3

I'm trying to read a list of files into a list of Pandas DataFrames in Python. However, the code below doesn't work.

files = [file1, file2, file3]

df1 = pd.DataFrame()
df2 = pd.DataFrame()
df3 = pd.DataFrame()

dfs = [df1, df2, df3]

# Read in data files
for file,df in zip(files, dfs):
    if file_exists(file):
        with open(file, 'rb') as in_file:
            df = pd.read_csv(in_file, low_memory=False)
            print df        #the file is getting read properly

print df1    #empty
print df2    #empty
print df3    #empty

How to I get the original DataFrames to update if I pass them into a for-loop as a list of DataFrames?

Aliz Rao
  • 41
  • 1
  • 5
  • what is your goal to read those files into three DFs or to merge them together into single DF? – MaxU - stand with Ukraine Mar 16 '16 at 20:53
  • 1
    You're updating the iterable rather than what the element is, it would be the same thing if you iterated over a list. Is there a reason you need to construct the empty dfs upfront rather than just set `dfs=[]` and then just iterate over the files and do `dfs.append(pd.read_csv(in_file)`? – EdChum Mar 16 '16 at 20:54
  • 1
    When you iterate over a list, you can't modify the element directly. The line `df = pd.read_csv(in_file, low_memory=False)` is not actually modifying the elements in the list, it's modifying a copy of the element. EDIT: beat me to it @EdChum :) – Alfredo Gimenez Mar 16 '16 at 20:54
  • see http://stackoverflow.com/questions/1207406/remove-items-from-a-list-while-iterating-in-python for an explanation, but essentially you can just skip this and just append to a list your created dfs – EdChum Mar 16 '16 at 20:56
  • @MaxU: I was trying to read files into three different DFs. The idea was that by using a loop, one could concisely import any number of files. – Aliz Rao Mar 21 '16 at 21:23

6 Answers6

4

Try this:

dfs = [pd.read_csv(f, low_memory=False) for f in files]

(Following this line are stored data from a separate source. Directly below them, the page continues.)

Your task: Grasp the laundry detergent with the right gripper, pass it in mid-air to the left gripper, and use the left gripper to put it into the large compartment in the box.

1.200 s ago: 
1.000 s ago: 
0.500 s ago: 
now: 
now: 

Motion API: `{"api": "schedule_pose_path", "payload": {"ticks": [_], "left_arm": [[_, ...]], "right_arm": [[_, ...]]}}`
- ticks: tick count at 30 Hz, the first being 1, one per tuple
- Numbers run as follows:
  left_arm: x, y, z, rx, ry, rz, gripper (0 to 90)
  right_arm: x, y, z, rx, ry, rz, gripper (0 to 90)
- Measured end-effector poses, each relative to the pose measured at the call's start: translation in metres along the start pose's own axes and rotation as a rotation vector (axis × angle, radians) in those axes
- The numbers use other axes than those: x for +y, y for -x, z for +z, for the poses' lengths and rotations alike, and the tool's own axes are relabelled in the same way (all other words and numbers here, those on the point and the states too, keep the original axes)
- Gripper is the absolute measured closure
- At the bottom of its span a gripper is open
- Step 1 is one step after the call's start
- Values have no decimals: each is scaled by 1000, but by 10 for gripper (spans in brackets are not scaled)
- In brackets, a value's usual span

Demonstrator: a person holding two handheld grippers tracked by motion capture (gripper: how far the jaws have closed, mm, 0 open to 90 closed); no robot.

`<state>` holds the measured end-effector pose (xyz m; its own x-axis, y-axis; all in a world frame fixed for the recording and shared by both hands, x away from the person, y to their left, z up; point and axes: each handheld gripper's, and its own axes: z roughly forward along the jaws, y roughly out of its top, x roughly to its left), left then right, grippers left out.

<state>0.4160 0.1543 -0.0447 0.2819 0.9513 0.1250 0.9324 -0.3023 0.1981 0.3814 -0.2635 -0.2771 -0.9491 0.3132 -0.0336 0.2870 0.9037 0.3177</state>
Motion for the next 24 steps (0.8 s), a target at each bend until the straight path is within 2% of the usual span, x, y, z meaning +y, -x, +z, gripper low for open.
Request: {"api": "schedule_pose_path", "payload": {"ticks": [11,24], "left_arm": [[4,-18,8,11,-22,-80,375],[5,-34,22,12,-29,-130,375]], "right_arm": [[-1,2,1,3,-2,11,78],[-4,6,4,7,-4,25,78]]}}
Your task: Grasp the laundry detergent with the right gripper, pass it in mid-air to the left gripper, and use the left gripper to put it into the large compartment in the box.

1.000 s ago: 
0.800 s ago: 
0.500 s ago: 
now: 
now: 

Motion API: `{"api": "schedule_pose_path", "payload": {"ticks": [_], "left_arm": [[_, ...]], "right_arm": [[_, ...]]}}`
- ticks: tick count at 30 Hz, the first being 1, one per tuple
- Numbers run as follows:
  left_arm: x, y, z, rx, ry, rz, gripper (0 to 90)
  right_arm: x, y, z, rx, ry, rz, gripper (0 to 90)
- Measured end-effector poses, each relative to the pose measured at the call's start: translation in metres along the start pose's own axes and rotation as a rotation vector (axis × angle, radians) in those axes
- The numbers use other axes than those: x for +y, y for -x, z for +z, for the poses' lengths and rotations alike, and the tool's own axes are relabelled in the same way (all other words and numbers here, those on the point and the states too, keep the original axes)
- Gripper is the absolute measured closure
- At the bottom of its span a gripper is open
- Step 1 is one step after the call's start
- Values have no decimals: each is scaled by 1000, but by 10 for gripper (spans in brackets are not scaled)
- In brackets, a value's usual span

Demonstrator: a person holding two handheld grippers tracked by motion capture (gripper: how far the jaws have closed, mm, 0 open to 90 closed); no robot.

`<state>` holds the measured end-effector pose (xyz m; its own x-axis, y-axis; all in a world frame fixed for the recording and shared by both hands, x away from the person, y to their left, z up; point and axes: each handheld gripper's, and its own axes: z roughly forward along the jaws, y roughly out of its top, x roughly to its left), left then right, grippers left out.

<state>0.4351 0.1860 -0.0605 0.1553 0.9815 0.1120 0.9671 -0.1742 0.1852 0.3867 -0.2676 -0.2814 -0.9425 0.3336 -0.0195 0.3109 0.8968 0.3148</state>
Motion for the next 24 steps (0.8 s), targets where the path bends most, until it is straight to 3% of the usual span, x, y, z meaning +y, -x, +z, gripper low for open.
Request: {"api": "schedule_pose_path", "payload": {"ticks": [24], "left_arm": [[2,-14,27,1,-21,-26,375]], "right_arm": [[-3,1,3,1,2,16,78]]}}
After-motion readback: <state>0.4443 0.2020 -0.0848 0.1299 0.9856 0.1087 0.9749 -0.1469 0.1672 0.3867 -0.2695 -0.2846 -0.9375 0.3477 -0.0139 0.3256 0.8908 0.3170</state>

if you want to check whether file exists:

import os

dfs = [pd.read_csv(f, low_memory=False) for f in files if os.path.isfile(f)]

and if you want to concatenate all of them into one data frame:

df = pd.concat([pd.read_csv(f, low_memory=False)
                for f in files if os.path.isfile(f)],
               ignore_index=True)
MaxU - stand with Ukraine
  • 205,989
  • 36
  • 386
  • 419
1

You are not working on the list elements themselves when iterating over them but you are not operating on the list.

You need to insert the elements (or append them) to the list. One possibility could be:

files = [file1, file2, file3]

dfs = [None] * 3 # Just a placeholder

# Read in data files
for i, file in enumerate(files): # Enumeration instead of zip
    if file_exists(file):
        with open(file, 'rb') as in_file:
            dfs[i] = pd.read_csv(in_file, low_memory=False) # Setting the list element
            print dfs[i]      #the file is getting read properly

This updates the list elements and should work.

MSeifert
  • 145,886
  • 38
  • 333
  • 352
1

Your code seems over complicated you can just do:

files = [file1, file2, file3]

dfs = []

# Read in data files
for file in files:
    if file_exists(file):
        dfs.append(pd.read_csv(file, low_memory=False))

You will end up with a list of dfs as desired

EdChum
  • 376,765
  • 198
  • 813
  • 562
0

You can try list comprehension:

files = [file1, file2, file3]

dfs = [pd.read_csv(x, low_memory=False) for x in files if file_exists(x)]
jezrael
  • 822,522
  • 95
  • 1,334
  • 1,252
0

Custom-written Python function that appropriately handles both CSV & JSON files.

def generate_list_of_dfs(incoming_files):
    """
    Accepts a list of csv and json file/path names.
    Returns a list of DataFrames.
    """
    outgoing_files = []
    for filename in incoming_files:
        file_extension = filename.split('.')[1]
        if file_extension == 'json':
            with open(filename, mode='r') as incoming_file:
                outgoing_json = pd.DataFrame(json.load(incoming_file))
                outgoing_files.append(outgoing_json)
        if file_extension == 'csv':
            outgoing_csv = pd.read_csv(filename)
            outgoing_files.append(outgoing_csv)
    return outgoing_files

How to Call this Function

import pandas as pd
import json    
files_to_be_read = ['filename1.json', 'filename2.csv', 'filename3.json', 'filename4.csv']
dataframes_list = generate_list_of_dfs(files_to_be_read)
Zernach
  • 95
  • 1
  • 1
  • 11
0

Here is a simple solution that avoids using a list to hold all the data frames, if you don't need them in a list.

import fnmatch

# get the CSV files only
files = fnmatch.filter(os.listdir('.'), '*.csv')
files

Output which is now a list of the names:

['Feedback Form Submissions 1.21-1.25.22.csv',
 'Feedback Form Submissions 1.21.22.csv',
 'Feedback Form Submissions 1.25-1.31.22.csv']

Now create a simple list of new names to make working with them easier:

# use a simple format
names = []
for i in range(0,len(files)):
    names.append('data' + str(i))
names

['data0', 'data1', 'data2']

You can use any list of names that you want. The next step take the file names and the list of names and then assign them to the names.

# i is the incrementor for the list of names
i = 0

# iterate through the file names
for file in files:
    # make an empty dataframe
    df = pd.DataFrame()
    # load the first file in
    df = pd.read_csv(file, low_memory=False)
    # get the first name from the list, this will be a string
    new_name = names[i]
    # assign the string to the variable and assign it to the dataframe 
    locals()[new_name] = df.copy()
    # increment the list of names
    i = i + 1

You now have 3 separate dataframes named data0, data1, data2, and do commands like

data2.info()
Bryan Butler
  • 1,750
  • 1
  • 19
  • 19